> EXERCISE
The task for the listing below is to write out exactly the lines starting at the one containing "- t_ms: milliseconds" and ending at the one containing "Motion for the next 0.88", both included. Pictures are to be omitted.
(RECORDS FOR THIS TASK begins)
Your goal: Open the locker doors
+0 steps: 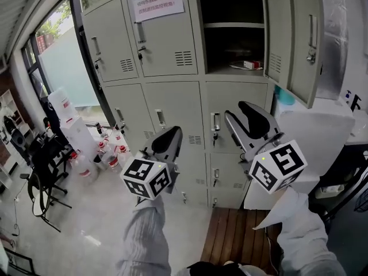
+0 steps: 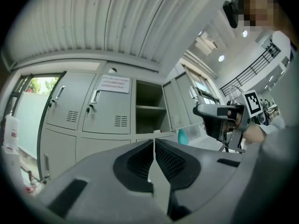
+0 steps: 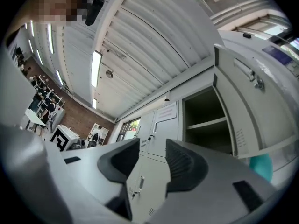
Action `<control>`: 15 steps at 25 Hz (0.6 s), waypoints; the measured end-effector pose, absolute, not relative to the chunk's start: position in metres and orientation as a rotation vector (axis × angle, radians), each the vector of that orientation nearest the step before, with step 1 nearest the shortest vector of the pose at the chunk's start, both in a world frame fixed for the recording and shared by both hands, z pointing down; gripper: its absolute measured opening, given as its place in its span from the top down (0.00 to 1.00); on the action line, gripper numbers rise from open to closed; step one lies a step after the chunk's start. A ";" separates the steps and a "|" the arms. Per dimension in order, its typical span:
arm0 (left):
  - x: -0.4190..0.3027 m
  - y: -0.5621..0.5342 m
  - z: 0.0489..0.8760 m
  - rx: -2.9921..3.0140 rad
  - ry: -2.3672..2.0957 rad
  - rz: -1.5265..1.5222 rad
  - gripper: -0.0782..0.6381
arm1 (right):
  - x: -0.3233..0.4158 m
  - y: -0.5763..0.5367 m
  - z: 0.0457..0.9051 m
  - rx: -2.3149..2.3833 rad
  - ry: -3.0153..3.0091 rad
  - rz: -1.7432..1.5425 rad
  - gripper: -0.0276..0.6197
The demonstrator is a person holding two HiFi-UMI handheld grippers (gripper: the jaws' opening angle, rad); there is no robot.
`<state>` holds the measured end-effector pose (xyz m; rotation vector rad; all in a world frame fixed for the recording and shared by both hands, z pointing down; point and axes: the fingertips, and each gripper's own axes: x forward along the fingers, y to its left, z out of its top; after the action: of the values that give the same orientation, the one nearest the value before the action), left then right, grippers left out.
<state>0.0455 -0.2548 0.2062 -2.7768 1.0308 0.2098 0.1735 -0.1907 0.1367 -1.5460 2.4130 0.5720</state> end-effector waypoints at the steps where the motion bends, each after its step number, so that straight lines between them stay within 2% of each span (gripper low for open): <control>1: 0.036 -0.257 0.205 -2.770 1.042 0.204 0.87 | 0.164 -0.197 0.136 -1.527 2.422 0.546 0.69; 2: 0.027 -0.260 0.204 -2.763 1.052 0.201 0.87 | 0.156 -0.203 0.135 -1.510 2.428 0.515 0.64; 4: 0.011 -0.265 0.203 -2.752 1.071 0.198 0.87 | 0.141 -0.214 0.135 -1.486 2.434 0.461 0.63; 15: -0.092 -0.284 0.203 -2.694 1.203 0.181 0.87 | 0.044 -0.269 0.137 -1.400 2.505 0.364 0.63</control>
<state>-0.0925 -0.2844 0.2033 -2.6937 1.2031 0.1806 0.0441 -0.2685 0.1372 -1.3995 2.5054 0.3637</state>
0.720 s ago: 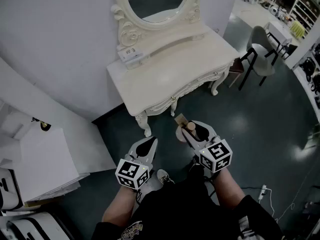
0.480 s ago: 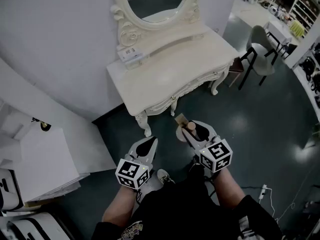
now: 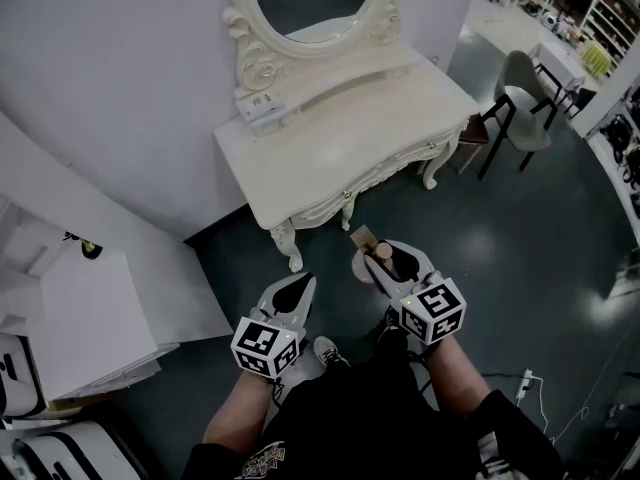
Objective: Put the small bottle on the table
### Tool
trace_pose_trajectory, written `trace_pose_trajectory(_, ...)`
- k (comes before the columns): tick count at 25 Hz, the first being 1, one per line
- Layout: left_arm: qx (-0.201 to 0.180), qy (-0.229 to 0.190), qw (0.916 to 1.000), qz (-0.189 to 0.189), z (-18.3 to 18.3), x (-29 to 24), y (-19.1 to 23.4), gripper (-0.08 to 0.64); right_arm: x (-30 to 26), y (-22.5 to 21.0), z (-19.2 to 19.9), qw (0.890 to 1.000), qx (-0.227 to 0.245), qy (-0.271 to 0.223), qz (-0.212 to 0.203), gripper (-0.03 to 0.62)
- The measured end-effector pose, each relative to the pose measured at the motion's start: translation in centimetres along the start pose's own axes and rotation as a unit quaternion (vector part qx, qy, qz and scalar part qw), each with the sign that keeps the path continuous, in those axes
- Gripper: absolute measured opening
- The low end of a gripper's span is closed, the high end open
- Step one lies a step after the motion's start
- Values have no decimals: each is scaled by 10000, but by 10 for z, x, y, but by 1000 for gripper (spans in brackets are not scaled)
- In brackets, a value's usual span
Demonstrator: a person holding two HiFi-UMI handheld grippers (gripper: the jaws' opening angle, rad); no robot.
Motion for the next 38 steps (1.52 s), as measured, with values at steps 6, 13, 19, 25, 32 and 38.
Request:
trace_pose_trajectory(6, -23, -38, 10000, -28, -8, -9, -6, 0, 4, -9, -7, 9999, 80, 30, -79, 169)
trace_pose_trajectory(13, -14, -104, 9999, -98, -19, -34, -21, 0, 10, -38, -16, 9996, 185, 64, -184, 168)
trace_pose_trajectory(19, 62, -171, 9996, -212, -30, -63, -31, 0, 15, -70, -22, 9992, 238, 129, -298, 168)
trace_pose_trajectory(25, 134, -207, 9992, -299, -36, -93, -41, 0, 16, -103, -28, 9987, 296, 153, -388, 169)
trace_pose_trajectory(32, 182, -196, 9989, -386, -43, -131, -52, 0, 15, -143, -32, 9981, 315, 144, -503, 169)
trace_pose_trajectory(38, 229, -215, 9984, -463, -49, -159, -60, 0, 16, -174, -37, 9975, 368, 150, -582, 168)
Point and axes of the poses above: the fingertips, and each gripper's own axes: x backward along the fingers, y to its left, z out of its underside, the point moved 6 cm from there along x, backward along the fingers, and after that the axes turned 5 degrees about y, right-handed, at the moved point
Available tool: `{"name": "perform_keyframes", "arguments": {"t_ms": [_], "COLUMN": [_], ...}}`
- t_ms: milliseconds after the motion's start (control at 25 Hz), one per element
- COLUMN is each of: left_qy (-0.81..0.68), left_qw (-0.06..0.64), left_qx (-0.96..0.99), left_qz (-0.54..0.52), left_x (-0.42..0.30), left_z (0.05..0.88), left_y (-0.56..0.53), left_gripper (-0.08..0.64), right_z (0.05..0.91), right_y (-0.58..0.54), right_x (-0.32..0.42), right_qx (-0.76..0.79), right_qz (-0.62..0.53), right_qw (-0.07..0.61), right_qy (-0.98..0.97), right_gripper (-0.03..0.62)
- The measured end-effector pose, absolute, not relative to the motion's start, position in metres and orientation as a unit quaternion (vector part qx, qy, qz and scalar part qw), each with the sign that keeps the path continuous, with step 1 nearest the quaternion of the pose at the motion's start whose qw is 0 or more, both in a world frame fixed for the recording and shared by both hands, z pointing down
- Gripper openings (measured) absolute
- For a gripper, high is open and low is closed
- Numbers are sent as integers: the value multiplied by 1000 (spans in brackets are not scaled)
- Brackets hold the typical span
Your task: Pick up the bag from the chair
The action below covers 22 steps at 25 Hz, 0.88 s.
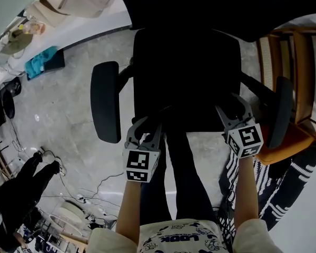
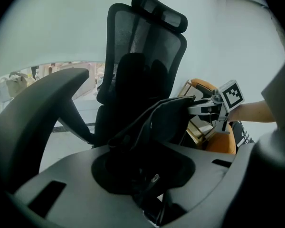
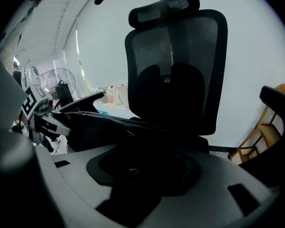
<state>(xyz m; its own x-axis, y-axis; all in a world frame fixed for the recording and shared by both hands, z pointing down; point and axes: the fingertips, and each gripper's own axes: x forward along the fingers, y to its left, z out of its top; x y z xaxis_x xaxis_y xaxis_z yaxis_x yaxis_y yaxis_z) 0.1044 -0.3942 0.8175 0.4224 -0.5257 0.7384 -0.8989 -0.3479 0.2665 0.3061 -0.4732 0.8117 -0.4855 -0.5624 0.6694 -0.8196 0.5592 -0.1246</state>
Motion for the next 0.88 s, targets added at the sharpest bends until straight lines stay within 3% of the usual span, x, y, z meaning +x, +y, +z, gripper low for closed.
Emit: {"name": "perform_keyframes", "arguments": {"t_ms": [360,880], "left_qy": [-460,-432], "left_qw": [324,259], "left_qx": [770,808], "left_qz": [300,306], "left_x": [99,85], "left_z": [807,709], "left_y": [-384,-382], "left_gripper": [48,41], "right_z": [796,692], "right_y": [-466,-431], "right_x": [303,299], "right_qx": [444,515], "right_qz": [218,214], "right_qw": [302,254], "right_qy": [-815,-790], "right_gripper": [156,144]}}
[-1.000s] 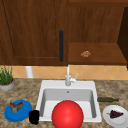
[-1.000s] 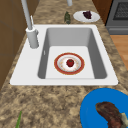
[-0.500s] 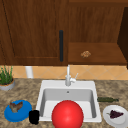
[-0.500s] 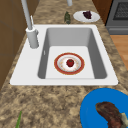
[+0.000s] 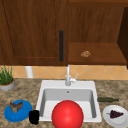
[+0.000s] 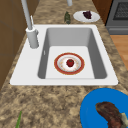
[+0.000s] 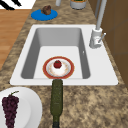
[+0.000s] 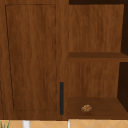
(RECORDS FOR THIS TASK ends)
> WRITTEN RESPONSE
- t_ms: milliseconds after the motion's start (control at 25 Hz), one per element
- COLUMN is each of: left_qy (-0.81..0.68), left_qw (-0.06..0.64), left_qx (-0.96..0.99), left_qz (-0.54..0.52), left_x (-0.42..0.30), left_z (0.05..0.88), left_y (-0.56..0.53), left_gripper (-0.08..0.64), right_z (0.05..0.91), right_y (-0.58..0.54), right_x (-0.32..0.42), right_qx (-0.76..0.79), right_qz (-0.62..0.53), right_qw (-0.07..0.61), right_qy (-0.98..0.97), right_gripper (-0.03..0.62)
- The measured end-effector pose, absolute, not relative to the motion's start, position in metres and orientation as a unit quaternion (vector part qx, qy, qz and scalar part qw), each with the sign that keeps the path continuous, with step 1 nearest the quaternion of the pose at the motion's start whose qw is 0 or more, both in a world frame fixed for the recording and shared by both hands, z pointing down
- Gripper openings (measured) absolute
- For a gripper, high is open and low is closed
- Numbers are sent as integers: the value multiplied by 1000 (spans in brackets are not scaled)
- Brackets hold the typical span
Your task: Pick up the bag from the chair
The action below covers 22 steps at 25 Hz, 0.88 s.
<state>(xyz m; its own x-axis, y-axis; all in a world frame fixed for the recording and shared by both hands, z pointing down; point and axes: the fingertips, and each gripper's own axes: x forward along the fingers, y to its left, z out of its top; x y z xaxis_x xaxis_y xaxis_z yaxis_x yaxis_y yaxis_z) 0.1044 -0.3942 0.8175 0.4224 -0.5257 0.7384 -0.8989 -0.3479 0.2665 0.3061 -0.4732 0.8117 -0.4855 -0.5624 0.6694 -0.8196 0.5592 -0.1246</state>
Motion for the next 0.88 s, targets added at the sharpest bends until straight lines stay within 3% of the usual span, x, y, z meaning +x, +y, +z, gripper low for closed.

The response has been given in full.